Your task is to show every line in the listing below that includes "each".

=-=-=-=-=

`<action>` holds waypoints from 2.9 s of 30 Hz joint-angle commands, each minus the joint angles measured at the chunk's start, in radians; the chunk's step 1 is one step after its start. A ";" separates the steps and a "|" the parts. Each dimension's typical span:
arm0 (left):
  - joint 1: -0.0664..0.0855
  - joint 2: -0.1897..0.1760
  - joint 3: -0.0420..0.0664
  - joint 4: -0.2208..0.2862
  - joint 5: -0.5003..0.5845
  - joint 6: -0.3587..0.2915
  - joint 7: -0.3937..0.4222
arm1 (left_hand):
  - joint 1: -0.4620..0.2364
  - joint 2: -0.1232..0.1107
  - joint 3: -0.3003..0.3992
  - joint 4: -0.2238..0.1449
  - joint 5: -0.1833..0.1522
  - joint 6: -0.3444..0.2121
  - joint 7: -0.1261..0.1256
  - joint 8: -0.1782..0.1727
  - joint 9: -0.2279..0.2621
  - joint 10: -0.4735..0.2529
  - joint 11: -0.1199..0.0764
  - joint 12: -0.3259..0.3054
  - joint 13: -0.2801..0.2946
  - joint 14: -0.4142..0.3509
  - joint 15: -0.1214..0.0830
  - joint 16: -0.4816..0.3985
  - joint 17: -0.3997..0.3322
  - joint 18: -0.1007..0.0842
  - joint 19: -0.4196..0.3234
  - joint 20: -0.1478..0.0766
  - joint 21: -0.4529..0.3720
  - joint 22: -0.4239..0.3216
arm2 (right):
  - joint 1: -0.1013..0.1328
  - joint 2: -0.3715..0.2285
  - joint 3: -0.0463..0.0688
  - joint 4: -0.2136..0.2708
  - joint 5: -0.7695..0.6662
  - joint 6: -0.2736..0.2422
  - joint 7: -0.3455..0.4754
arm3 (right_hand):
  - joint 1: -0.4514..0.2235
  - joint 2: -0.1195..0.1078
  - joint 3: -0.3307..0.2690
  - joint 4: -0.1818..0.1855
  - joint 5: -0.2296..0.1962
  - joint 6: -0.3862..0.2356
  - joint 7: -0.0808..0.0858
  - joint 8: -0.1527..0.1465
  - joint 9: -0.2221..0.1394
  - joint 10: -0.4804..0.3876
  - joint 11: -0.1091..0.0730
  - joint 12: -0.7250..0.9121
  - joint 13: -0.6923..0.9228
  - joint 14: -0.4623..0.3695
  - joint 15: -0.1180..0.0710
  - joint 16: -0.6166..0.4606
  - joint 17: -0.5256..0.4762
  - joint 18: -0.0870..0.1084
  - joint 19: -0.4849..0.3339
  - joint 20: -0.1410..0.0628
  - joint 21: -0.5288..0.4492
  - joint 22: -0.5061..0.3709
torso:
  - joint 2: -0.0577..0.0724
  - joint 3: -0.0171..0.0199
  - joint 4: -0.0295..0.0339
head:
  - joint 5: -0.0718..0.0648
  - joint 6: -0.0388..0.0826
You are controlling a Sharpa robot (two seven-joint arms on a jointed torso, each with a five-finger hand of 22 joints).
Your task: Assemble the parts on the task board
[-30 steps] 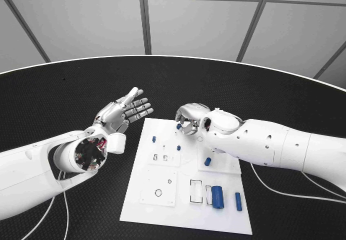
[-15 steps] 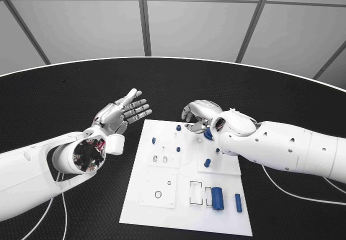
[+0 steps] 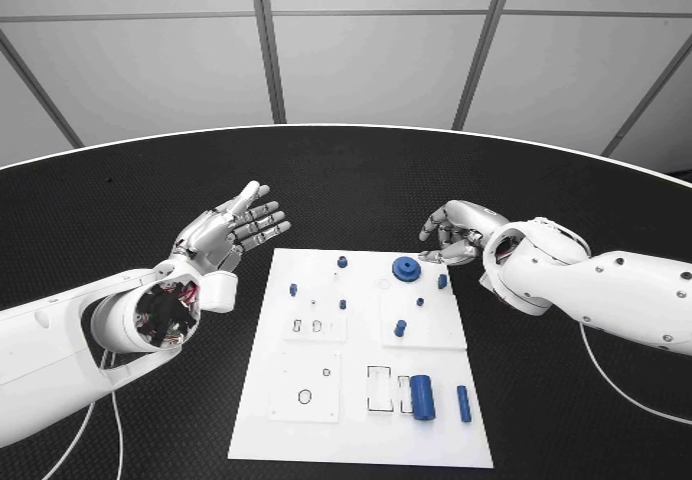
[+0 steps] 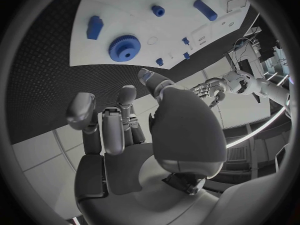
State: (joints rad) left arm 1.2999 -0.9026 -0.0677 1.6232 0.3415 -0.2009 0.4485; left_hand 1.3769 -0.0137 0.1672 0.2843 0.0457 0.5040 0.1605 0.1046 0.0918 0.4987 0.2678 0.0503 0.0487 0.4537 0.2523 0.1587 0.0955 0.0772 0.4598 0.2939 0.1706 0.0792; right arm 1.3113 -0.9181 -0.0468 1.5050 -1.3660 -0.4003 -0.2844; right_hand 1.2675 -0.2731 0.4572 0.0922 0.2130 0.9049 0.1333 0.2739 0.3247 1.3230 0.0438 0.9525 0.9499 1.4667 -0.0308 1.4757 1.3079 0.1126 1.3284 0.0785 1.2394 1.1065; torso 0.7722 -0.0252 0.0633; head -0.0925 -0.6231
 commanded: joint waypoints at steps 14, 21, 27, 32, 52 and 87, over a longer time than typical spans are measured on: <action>0.000 -0.001 0.000 0.001 0.000 0.001 0.001 | 0.001 0.008 0.007 0.000 0.005 0.008 0.138 0.003 0.001 0.006 0.002 0.003 0.000 -0.008 -0.001 -0.005 -0.002 0.000 -0.007 -0.001 0.000 -0.002 | 0.000 0.045 -0.001 -0.063 0.022 0.036 -0.006 | 0.049 0.017 -0.099 0.068 0.017 -0.047 0.016 0.012 0.004 0.116 0.018 0.414 0.410 0.082 0.018 0.050 0.145 -0.045 0.095 0.013 0.122 0.176 | 0.001 -0.0012 -0.0006 | -0.004 -0.007; 0.000 -0.003 0.000 0.005 0.000 0.000 0.001 | 0.001 0.008 0.007 0.000 0.005 0.008 0.138 0.003 0.001 0.006 0.002 0.003 0.000 -0.008 -0.001 -0.005 -0.002 0.000 -0.007 -0.001 0.000 -0.002 | -0.001 0.071 -0.001 -0.079 0.023 0.052 -0.004 | 0.065 0.025 -0.137 0.091 0.017 -0.057 0.021 0.015 0.005 0.168 0.025 0.511 0.507 0.090 0.026 0.068 0.186 -0.057 0.124 0.020 0.167 0.238 | 0.000 -0.0004 -0.0009 | -0.002 -0.011; 0.000 -0.005 0.000 0.008 0.000 0.000 0.001 | 0.001 0.008 0.007 0.000 0.005 0.005 0.138 0.002 0.001 0.005 0.003 0.002 0.000 -0.010 -0.001 -0.006 -0.002 -0.001 -0.008 -0.001 -0.001 -0.003 | -0.002 0.087 -0.002 -0.092 0.023 0.059 -0.001 | 0.066 0.027 -0.141 0.094 0.017 -0.058 0.022 0.016 0.005 0.169 0.026 0.514 0.510 0.090 0.026 0.070 0.190 -0.058 0.126 0.020 0.170 0.242 | 0.000 0.0018 -0.0016 | 0.001 -0.015; 0.000 -0.006 0.000 0.010 0.000 0.000 0.001 | 0.001 0.008 0.007 0.000 0.005 0.005 0.138 0.002 0.001 0.005 0.003 0.002 0.000 -0.010 -0.001 -0.006 -0.002 -0.001 -0.008 -0.001 -0.001 -0.003 | -0.003 0.096 -0.005 -0.101 0.023 0.062 -0.003 | 0.071 0.031 -0.142 0.096 0.022 -0.058 0.022 0.017 0.005 0.169 0.026 0.516 0.512 0.091 0.027 0.071 0.192 -0.059 0.126 0.021 0.171 0.244 | -0.001 0.0016 -0.0009 | 0.001 -0.016; 0.000 -0.008 0.000 0.012 0.000 -0.001 0.001 | 0.001 0.008 0.007 0.000 0.005 0.005 0.138 0.002 0.001 0.005 0.003 0.002 0.000 -0.010 -0.001 -0.006 -0.002 -0.001 -0.008 -0.001 -0.001 -0.003 | -0.022 0.111 -0.009 -0.109 0.023 0.092 -0.010 | 0.071 0.031 -0.145 0.099 0.022 -0.060 0.023 0.016 0.005 0.169 0.027 0.516 0.512 0.091 0.028 0.072 0.194 -0.059 0.127 0.022 0.173 0.247 | 0.000 0.0029 -0.0014 | 0.001 -0.023; 0.000 -0.012 0.000 0.015 0.000 -0.003 0.001 | 0.002 0.008 0.008 0.000 0.005 0.003 0.138 0.001 0.000 0.004 0.003 0.001 0.000 -0.011 0.000 -0.007 -0.003 -0.001 -0.007 -0.001 -0.002 -0.004 | -0.037 0.138 -0.011 -0.141 0.023 0.115 -0.013 | 0.087 0.044 -0.142 0.102 0.024 -0.049 0.023 0.025 0.007 0.168 0.028 0.519 0.516 0.091 0.029 0.073 0.197 -0.059 0.127 0.024 0.175 0.251 | 0.000 0.0042 -0.0023 | 0.003 -0.030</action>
State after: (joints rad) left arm 1.3000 -0.9144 -0.0677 1.6382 0.3416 -0.2037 0.4494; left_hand 1.3769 -0.0137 0.1672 0.2843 0.0457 0.5040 0.1605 0.1046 0.0916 0.4987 0.2679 0.0503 0.0486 0.4466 0.2524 0.1548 0.0936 0.0772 0.4598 0.2938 0.1706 0.0769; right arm 1.2750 -0.7805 -0.0578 1.3640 -1.3431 -0.2864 -0.2964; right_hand 1.3471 -0.2284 0.3161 0.1935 0.2313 0.8483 0.1586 0.2925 0.3302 1.4633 0.0661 1.4676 1.3074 1.4677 -0.0099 1.5427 1.3073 0.0695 1.4491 0.0999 1.4104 1.3076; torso 0.7727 -0.0211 0.0607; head -0.0898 -0.6512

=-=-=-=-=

- **Task result**
`<action>` holds waypoints from 2.9 s of 30 Hz joint-angle commands, each minus the joint angles measured at the chunk's start, in radians; the chunk's step 1 is one step after its start. A ";" separates the steps and a "|" the parts. Each dimension's typical span:
You are controlling a Sharpa robot (two seven-joint arms on a jointed torso, each with a five-finger hand of 22 joints).

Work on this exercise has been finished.